Methods Mol Biol. 2019;1974:181-194. doi: 10.1007/978-1-4939-9220-1_13.
This chapter describes the preparation of chitosan-coated poly(isobutylcyanoacrylate) nanoparticles as a suitable carrier to deliver siRNAs to two types of xenograft tumor models of mice. The nanoparticles are prepared by a method of emulsion polymerization that includes steps of polymerization and purification. The polymerization method is carried out in a single pot in an aqueous medium. siRNAs are coupled with the nanoparticles at the end of the preparation by adsorption. The protocol also explains how to determine optimum yield/the titer of association of siRNA with the nanoparticles. It is described for a preparation scale at 4 mL of nanoparticle dispersion at a concentration of 42-46 mg nanoparticles/mL. Optimal loading capacity of the nanoparticles with the siRNA can be achieved by performing an association yield above 90% using a mass ratio of 1 mg siRNA/50 mg of nanoparticles (20 μg siRNA/mg nanoparticles, 1 nmol siRNA (M 14 kDa)/mg nanoparticles).

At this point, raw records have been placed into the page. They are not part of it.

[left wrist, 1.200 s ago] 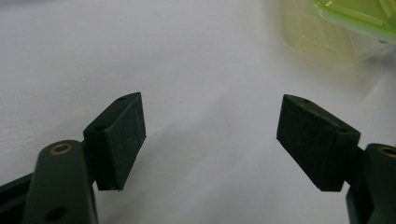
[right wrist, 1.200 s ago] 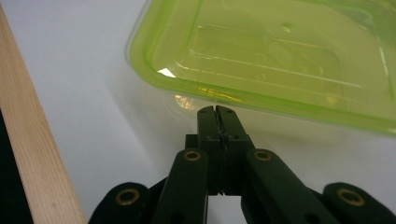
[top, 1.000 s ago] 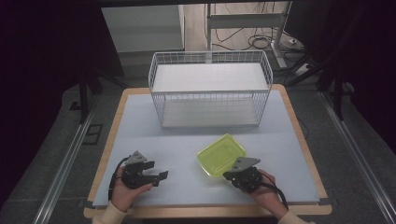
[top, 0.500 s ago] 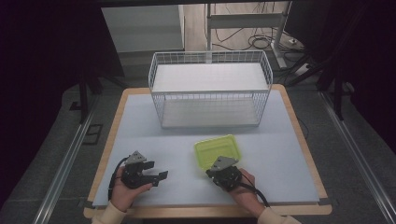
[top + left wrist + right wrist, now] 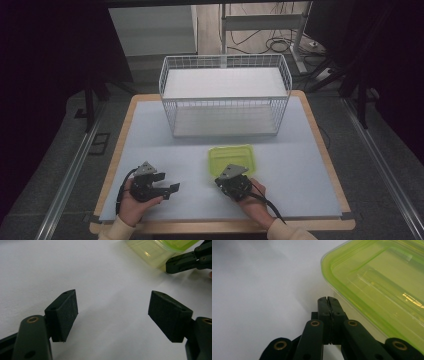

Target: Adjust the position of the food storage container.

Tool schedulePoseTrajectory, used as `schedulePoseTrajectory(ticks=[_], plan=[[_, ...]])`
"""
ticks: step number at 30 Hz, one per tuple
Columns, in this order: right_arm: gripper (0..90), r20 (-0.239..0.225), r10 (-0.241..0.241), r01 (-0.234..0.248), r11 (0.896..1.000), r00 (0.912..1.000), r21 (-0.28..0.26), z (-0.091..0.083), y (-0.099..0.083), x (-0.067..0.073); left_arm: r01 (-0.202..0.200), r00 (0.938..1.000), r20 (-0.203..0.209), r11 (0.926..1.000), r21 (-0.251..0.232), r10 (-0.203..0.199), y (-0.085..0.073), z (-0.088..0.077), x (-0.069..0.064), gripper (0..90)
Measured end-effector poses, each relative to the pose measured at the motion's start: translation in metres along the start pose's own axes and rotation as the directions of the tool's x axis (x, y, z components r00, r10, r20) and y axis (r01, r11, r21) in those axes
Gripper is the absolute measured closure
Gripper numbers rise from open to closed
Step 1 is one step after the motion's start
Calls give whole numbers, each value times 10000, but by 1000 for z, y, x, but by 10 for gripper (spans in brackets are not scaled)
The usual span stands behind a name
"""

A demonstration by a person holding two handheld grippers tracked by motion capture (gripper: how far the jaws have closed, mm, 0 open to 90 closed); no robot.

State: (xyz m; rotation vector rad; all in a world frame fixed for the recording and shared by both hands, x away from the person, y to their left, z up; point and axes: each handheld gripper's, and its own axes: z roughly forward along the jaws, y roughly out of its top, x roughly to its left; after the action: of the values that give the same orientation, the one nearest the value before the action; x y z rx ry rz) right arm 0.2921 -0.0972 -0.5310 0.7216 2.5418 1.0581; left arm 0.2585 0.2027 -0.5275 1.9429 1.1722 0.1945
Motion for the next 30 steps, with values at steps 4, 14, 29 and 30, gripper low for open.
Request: schedulePoseTrajectory(ticks=[4,14,29,30], plan=[[899,-73,20,-20,10000,10000,-20,1,2,2,-8,10000,5,10000,-29,8,0,-1,0,237],[899,-539,261,-299,9971,9982,-698,-42,-1,-3,43,10000,54,10000,-45,-42,0,-1,-1,239],[890,32,2137,-2105,9649,9769,-1571,-117,-47,-72,166,9998,99,9998,-72,-166,1,-1,-1,256],[890,64,2295,-2257,9615,9733,-1570,-119,-51,-77,150,9998,101,9999,-59,-149,1,-1,-1,256]])
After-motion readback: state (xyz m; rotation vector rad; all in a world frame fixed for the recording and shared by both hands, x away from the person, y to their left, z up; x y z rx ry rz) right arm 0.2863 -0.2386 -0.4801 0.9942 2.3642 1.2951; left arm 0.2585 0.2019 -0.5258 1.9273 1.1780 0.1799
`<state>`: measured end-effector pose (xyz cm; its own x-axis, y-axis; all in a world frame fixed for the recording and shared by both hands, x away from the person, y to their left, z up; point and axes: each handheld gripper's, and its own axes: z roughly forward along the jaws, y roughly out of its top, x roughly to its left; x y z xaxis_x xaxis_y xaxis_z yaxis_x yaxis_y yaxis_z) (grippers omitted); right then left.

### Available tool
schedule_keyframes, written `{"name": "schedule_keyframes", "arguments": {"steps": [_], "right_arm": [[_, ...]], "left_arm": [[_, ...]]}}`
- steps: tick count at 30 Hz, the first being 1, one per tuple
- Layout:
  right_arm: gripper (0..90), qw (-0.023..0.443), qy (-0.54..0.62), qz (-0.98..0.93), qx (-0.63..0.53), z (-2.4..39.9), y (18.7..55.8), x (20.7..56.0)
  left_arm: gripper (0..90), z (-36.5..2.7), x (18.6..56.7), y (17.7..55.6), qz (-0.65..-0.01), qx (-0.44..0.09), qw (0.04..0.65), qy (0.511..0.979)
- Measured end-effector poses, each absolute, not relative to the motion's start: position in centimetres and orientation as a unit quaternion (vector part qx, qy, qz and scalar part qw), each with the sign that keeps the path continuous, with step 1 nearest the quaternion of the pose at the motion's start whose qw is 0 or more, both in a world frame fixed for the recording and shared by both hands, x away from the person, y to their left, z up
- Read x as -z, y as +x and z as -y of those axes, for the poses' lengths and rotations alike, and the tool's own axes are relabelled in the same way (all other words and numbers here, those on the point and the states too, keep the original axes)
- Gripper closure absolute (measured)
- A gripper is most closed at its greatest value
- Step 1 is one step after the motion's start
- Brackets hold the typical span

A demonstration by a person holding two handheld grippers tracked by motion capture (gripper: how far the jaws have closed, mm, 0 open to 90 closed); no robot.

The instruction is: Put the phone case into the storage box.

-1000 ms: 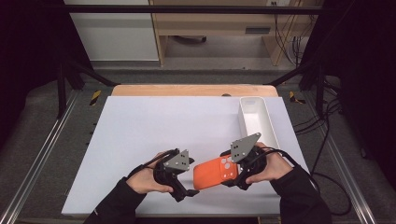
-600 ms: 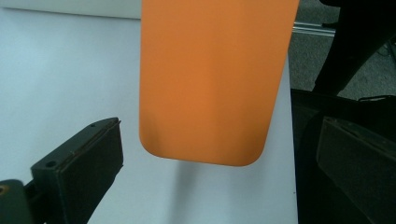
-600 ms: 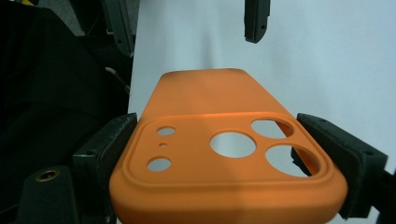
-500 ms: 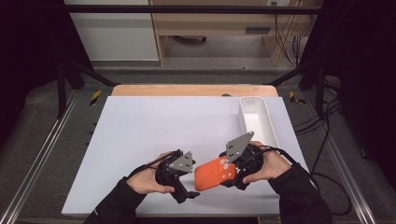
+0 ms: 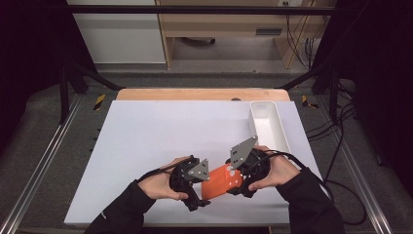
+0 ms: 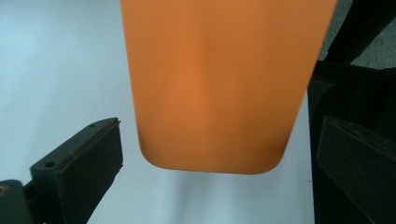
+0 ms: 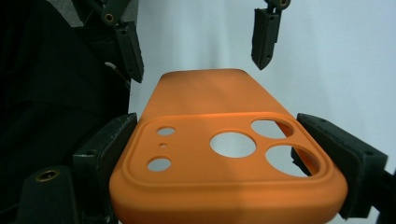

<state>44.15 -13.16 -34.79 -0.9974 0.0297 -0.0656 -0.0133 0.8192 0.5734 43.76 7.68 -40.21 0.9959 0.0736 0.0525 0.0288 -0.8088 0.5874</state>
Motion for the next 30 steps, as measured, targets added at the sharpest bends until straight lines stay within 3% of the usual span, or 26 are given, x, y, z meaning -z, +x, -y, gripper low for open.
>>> {"name": "schedule_keyframes", "arguments": {"steps": [30], "right_arm": [[16.0,0.028,0.007,-0.954,-0.300,12.2,44.2,35.7]], "left_arm": [[0.8,-3.7,39.5,43.8,0.002,-0.030,0.244,0.969]]}}
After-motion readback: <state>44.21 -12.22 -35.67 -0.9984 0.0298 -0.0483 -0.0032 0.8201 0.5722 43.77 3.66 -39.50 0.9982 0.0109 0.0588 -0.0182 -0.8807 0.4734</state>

本章描述了壳聚糖包被的聚(异丁基氰基丙烯酸酯)纳米颗粒的制备方法,该纳米颗粒是一种合适的载体,可将小干扰RNA(siRNA)递送至两种小鼠异种移植肿瘤模型。纳米颗粒通过乳液聚合法制备,该方法包括聚合和纯化步骤。聚合方法在水性介质中的单锅中进行。在制备结束时,通过吸附将siRNA与纳米颗粒偶联。该方案还解释了如何确定siRNA与纳米颗粒结合的最佳产率/滴度。它描述了在4 mL纳米颗粒分散液(浓度为42 - 46 mg纳米颗粒/mL)的制备规模下的情况。通过使用1 mg siRNA/50 mg纳米颗粒的质量比(20 μg siRNA/mg纳米颗粒,1 nmol siRNA(分子量14 kDa)/mg纳米颗粒)进行结合产率高于90%的操作,可以实现纳米颗粒与siRNA的最佳负载能力。